A rainha da Mangueira, Evelyn Bastos, reforça a importância das rainhas de bateria de comunidade no Carnaval do Rio e critica a falta de reconhecimento midiático.
O Carnaval do Rio de Janeiro é um espetáculo de cores, sons e emoções, mas também um palco para reflexões importantes sobre representatividade. Neste ano, a rainha de bateria da Mangueira, Evelyn Bastos, trouxe à tona um debate essencial sobre o papel e o reconhecimento das rainhas e musas de comunidade que brilham na Sapucaí.
Com treze desfiles à frente da bateria da Verde e Rosa, Evelyn celebrou mais um ano na avenida, mas aproveitou o momento para enfatizar a luta por visibilidade. Ela destacou que, por não ser uma figura famosa antes de assumir o posto, levou tempo para ter o devido reconhecimento da mídia.
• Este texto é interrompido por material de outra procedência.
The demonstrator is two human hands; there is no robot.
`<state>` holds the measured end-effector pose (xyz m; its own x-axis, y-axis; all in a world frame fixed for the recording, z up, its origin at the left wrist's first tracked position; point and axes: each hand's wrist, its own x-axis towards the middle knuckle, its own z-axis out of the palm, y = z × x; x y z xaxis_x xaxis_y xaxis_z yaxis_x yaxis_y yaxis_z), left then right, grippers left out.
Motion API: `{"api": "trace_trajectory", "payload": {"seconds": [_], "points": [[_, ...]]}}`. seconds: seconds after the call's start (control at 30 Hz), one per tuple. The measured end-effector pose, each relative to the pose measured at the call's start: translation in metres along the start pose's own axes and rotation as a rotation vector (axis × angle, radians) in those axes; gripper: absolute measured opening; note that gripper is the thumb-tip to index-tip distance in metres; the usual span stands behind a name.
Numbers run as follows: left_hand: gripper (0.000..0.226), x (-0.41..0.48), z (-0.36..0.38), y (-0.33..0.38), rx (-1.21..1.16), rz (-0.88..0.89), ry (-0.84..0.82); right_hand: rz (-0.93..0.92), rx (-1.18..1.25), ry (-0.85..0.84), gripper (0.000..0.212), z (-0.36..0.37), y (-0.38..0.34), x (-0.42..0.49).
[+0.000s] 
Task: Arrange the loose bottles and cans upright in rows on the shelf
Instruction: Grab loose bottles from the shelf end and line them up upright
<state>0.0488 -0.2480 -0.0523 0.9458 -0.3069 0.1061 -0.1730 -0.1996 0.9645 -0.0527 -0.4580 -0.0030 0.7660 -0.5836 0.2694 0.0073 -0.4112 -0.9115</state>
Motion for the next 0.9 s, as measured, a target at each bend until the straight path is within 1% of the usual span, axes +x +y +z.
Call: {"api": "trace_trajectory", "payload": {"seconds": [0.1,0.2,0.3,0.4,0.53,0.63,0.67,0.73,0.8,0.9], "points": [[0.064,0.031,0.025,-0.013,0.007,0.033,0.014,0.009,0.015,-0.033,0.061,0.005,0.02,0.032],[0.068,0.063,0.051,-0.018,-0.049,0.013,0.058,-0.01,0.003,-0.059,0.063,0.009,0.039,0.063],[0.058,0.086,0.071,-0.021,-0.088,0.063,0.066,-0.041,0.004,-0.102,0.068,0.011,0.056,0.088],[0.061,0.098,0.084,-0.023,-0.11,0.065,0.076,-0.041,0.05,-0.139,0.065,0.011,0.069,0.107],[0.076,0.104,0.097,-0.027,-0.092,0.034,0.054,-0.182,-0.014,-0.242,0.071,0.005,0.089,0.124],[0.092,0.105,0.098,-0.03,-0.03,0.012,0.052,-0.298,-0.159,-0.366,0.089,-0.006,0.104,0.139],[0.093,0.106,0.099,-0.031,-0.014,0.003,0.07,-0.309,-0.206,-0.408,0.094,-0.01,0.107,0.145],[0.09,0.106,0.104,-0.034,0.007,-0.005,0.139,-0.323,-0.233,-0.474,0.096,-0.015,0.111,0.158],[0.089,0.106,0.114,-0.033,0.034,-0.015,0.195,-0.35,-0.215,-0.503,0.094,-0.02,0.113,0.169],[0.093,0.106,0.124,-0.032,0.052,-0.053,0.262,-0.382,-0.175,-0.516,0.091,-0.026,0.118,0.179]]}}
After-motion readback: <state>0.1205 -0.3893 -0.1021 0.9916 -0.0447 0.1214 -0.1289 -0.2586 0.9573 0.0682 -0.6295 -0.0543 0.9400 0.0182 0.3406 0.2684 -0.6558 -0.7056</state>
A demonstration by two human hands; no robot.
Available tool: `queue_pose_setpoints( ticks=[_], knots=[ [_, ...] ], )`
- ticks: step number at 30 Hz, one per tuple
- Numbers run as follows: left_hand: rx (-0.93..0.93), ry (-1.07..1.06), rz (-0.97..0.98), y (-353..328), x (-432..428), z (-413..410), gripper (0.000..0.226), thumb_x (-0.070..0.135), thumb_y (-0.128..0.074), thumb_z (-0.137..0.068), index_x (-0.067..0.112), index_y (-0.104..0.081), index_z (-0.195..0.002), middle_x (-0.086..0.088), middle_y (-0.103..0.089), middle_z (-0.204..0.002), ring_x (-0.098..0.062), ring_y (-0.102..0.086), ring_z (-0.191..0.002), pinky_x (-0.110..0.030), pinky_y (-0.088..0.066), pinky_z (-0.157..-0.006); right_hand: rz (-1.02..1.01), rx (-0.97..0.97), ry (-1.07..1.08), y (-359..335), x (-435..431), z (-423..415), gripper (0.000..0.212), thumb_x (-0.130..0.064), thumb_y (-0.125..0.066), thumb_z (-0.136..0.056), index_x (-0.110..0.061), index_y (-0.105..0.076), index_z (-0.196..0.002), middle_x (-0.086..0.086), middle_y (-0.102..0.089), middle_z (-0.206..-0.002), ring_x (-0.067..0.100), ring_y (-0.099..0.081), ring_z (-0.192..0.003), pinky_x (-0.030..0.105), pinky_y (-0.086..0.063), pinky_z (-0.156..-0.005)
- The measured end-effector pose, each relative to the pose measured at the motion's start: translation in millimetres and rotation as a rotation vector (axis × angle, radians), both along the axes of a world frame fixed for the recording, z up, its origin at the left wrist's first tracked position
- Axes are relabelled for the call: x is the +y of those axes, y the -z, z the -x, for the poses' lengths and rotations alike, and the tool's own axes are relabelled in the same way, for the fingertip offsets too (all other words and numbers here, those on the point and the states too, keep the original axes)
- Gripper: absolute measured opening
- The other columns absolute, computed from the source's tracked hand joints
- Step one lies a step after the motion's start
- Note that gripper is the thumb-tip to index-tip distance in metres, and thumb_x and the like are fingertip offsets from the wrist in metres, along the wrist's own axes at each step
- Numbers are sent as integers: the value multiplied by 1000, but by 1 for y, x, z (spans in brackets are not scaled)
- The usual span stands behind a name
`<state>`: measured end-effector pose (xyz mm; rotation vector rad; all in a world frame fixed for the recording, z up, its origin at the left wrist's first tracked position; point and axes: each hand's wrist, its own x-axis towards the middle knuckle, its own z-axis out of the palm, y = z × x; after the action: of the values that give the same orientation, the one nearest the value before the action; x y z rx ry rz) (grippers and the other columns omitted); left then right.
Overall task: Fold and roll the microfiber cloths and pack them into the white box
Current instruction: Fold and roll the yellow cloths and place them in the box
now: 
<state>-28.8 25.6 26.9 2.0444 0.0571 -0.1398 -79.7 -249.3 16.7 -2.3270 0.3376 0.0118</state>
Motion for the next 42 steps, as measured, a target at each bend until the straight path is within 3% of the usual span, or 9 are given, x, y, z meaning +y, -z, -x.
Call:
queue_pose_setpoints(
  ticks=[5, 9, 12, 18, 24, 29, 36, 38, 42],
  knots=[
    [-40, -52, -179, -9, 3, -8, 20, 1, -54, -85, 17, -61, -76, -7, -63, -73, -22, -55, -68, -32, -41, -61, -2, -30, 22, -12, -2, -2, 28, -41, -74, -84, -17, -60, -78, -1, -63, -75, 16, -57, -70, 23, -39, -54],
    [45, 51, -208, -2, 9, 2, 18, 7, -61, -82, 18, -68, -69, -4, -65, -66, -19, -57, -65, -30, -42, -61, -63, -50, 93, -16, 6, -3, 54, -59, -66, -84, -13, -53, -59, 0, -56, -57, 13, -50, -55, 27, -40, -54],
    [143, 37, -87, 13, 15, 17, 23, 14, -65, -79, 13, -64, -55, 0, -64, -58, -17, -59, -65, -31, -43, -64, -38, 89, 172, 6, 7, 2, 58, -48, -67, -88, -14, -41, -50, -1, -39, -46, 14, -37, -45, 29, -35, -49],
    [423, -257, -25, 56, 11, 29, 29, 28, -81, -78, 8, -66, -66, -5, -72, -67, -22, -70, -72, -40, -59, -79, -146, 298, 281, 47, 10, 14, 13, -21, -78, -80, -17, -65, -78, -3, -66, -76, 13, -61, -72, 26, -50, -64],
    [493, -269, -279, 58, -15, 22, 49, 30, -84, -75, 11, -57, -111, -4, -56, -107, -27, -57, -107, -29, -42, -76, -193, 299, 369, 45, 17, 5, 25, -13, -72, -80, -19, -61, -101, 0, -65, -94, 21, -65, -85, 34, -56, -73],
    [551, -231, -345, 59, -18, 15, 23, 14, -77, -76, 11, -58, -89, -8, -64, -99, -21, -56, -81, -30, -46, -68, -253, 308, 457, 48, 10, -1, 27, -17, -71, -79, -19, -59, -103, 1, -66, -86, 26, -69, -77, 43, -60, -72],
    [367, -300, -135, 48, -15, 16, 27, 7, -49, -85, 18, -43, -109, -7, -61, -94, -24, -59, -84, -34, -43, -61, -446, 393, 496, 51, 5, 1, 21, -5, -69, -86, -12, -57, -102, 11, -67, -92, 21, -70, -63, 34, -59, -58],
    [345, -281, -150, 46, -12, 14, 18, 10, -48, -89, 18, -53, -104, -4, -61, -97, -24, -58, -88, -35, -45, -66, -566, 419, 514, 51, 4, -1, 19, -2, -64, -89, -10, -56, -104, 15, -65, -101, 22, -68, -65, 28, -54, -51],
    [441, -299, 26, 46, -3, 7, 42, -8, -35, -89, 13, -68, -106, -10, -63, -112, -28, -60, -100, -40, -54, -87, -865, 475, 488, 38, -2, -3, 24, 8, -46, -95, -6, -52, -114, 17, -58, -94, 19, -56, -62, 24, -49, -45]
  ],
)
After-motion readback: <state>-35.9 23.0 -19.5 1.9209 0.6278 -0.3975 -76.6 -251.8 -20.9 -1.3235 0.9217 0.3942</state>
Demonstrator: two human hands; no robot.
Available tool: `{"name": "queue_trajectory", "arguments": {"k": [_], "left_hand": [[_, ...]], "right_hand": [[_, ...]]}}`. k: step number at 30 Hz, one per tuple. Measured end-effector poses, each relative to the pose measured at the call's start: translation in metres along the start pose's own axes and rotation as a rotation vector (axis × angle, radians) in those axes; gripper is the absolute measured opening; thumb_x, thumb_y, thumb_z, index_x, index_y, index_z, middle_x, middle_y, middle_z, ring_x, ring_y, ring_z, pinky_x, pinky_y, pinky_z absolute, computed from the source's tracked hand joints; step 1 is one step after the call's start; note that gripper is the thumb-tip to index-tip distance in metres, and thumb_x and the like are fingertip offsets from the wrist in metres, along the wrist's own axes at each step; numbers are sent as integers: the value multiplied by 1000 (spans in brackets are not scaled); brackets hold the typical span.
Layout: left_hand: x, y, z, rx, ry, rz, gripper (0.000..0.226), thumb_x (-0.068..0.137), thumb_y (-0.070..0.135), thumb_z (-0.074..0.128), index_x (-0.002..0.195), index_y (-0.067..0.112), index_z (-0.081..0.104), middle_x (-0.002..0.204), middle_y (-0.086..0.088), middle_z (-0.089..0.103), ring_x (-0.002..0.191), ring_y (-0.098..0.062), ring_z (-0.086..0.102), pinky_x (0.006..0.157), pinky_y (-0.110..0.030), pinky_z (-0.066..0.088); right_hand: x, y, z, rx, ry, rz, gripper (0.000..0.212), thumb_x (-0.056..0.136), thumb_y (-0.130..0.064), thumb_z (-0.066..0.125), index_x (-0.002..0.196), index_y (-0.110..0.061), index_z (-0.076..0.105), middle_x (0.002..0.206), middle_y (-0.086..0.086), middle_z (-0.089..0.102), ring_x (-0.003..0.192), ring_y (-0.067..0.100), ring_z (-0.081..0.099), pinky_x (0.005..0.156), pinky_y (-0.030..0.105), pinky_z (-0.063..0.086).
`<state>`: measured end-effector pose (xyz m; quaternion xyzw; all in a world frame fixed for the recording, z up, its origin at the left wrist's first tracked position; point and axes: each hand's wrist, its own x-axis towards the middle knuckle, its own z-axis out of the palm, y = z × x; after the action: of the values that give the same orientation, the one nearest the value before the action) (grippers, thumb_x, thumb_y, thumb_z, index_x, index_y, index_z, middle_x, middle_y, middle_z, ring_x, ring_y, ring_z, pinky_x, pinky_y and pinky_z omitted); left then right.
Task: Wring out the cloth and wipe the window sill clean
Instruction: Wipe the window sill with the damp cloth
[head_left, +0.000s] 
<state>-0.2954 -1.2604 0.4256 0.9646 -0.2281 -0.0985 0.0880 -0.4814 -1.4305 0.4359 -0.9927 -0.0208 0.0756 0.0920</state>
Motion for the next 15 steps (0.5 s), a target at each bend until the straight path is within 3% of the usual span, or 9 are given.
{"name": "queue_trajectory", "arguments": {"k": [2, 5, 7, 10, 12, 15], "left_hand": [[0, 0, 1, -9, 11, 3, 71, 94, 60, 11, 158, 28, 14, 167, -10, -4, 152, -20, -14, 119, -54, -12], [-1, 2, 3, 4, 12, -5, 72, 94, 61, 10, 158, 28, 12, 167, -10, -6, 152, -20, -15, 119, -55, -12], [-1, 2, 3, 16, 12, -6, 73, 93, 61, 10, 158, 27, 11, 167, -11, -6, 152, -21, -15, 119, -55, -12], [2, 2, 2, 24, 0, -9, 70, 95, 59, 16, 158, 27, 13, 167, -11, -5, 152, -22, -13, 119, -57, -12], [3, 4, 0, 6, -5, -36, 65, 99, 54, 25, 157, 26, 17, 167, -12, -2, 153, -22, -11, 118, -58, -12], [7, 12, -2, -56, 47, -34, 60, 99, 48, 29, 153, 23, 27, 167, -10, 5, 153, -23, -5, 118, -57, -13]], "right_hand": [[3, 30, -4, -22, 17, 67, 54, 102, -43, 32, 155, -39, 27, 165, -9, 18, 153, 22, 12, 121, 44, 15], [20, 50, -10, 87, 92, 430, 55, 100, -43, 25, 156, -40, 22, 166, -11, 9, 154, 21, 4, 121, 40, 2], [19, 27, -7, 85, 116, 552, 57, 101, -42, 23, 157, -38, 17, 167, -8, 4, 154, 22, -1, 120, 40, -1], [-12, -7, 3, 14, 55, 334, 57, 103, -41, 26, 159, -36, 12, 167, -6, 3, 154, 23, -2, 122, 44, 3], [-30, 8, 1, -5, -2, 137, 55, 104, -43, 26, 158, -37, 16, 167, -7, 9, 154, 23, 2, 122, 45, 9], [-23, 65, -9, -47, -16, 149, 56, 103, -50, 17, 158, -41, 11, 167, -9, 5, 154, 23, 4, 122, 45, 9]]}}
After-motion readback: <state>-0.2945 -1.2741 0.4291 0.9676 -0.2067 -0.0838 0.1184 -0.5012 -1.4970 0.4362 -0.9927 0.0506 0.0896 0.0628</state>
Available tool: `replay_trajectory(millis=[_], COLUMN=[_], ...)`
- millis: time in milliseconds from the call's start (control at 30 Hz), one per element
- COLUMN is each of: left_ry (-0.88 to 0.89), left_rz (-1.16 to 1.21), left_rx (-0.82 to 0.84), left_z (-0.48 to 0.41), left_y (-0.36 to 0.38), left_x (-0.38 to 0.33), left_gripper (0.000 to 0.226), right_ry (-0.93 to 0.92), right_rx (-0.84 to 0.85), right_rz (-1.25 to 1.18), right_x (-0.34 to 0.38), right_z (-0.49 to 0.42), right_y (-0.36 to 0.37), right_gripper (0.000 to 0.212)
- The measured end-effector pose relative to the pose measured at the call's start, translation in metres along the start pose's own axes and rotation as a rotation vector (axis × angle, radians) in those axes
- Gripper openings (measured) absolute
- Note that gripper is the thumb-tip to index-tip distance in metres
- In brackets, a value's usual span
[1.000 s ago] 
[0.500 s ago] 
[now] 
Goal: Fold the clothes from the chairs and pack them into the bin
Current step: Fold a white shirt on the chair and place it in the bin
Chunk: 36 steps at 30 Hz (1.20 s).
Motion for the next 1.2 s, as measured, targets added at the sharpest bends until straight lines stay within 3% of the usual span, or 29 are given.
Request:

A pauta de Evelyn Bastos exalta rainhas e musas de comunidade no carnaval do Rio ressoa com a experiência de muitas outras. Essa perspectiva foi compartilhada em uma entrevista antes do desfile, conforme informação divulgada pelo g1.
A Luta pelo Reconhecimento das Rainhas de Comunidade
Evelyn Bastos revelou que o caminho para o estrelato midiático não foi fácil. ‘A mídia foi me reconhecer lá pelo meu sexto ano, é difícil pra gente que vem da comunidade, por isso que eu sempre aplaudo a Beija-Flor, a Tuiuti, o Salgueiro, porque esse reconhecimento pra gente veio de agora’, afirmou a rainha.
Sua fala ressalta a disparidade no tratamento dado a figuras já conhecidas em comparação com as que emergem diretamente das raízes do samba. A valorização das rainhas de bateria de comunidade é um tema recorrente, e Evelyn se posiciona como uma de suas maiores defensoras.
O Retrato Fiel da Escola de Samba
Para Evelyn, a presença de uma rainha oriunda da comunidade é crucial para a identidade da escola. Ela acredita que essa representante personifica a essência e os valores que a agremiação deseja transmitir ao público.
‘Eu acredito que a rainha é o retrato da escola, é o que a escola quer passar para o público’, declarou Evelyn. Essa visão reforça a autenticidade e a conexão profunda entre a rainha de bateria e a cultura da escola, algo que o público busca e valoriza no Carnaval do Rio.
Respeito e Tradição na Avenida
Além da representatividade, Evelyn Bastos também abordou a seriedade com que encara os enredos, especialmente os de cunho religioso. Ela explicou que, ao desfilar, preza por um profundo respeito ao sagrado, alinhando-se à mensagem da escola.
Neste ano, a Mangueira homenageou a história de Mestre Sacaca, o ‘Guardião da Amazônia Negra’, um enredo que exige sensibilidade e reverência. A postura de Evelyn reflete a importância de honrar as narrativas e tradições que as escolas de samba levam para a avenida.
Um Legado de Treze Carnavais de Luta e Glória
Com treze anos de dedicação à frente da bateria da Mangueira, Evelyn Bastos construiu um legado de paixão, samba e, acima de tudo, representatividade. Sua voz se tornou um eco para as rainhas e musas de comunidade que, muitas vezes, enfrentam a invisibilidade.
Sua trajetória inspira e reforça a ideia de que o Carnaval é, e deve ser, um espaço de celebração das origens e talentos que nascem e crescem dentro das comunidades que são o verdadeiro coração das escolas de samba do Rio de Janeiro.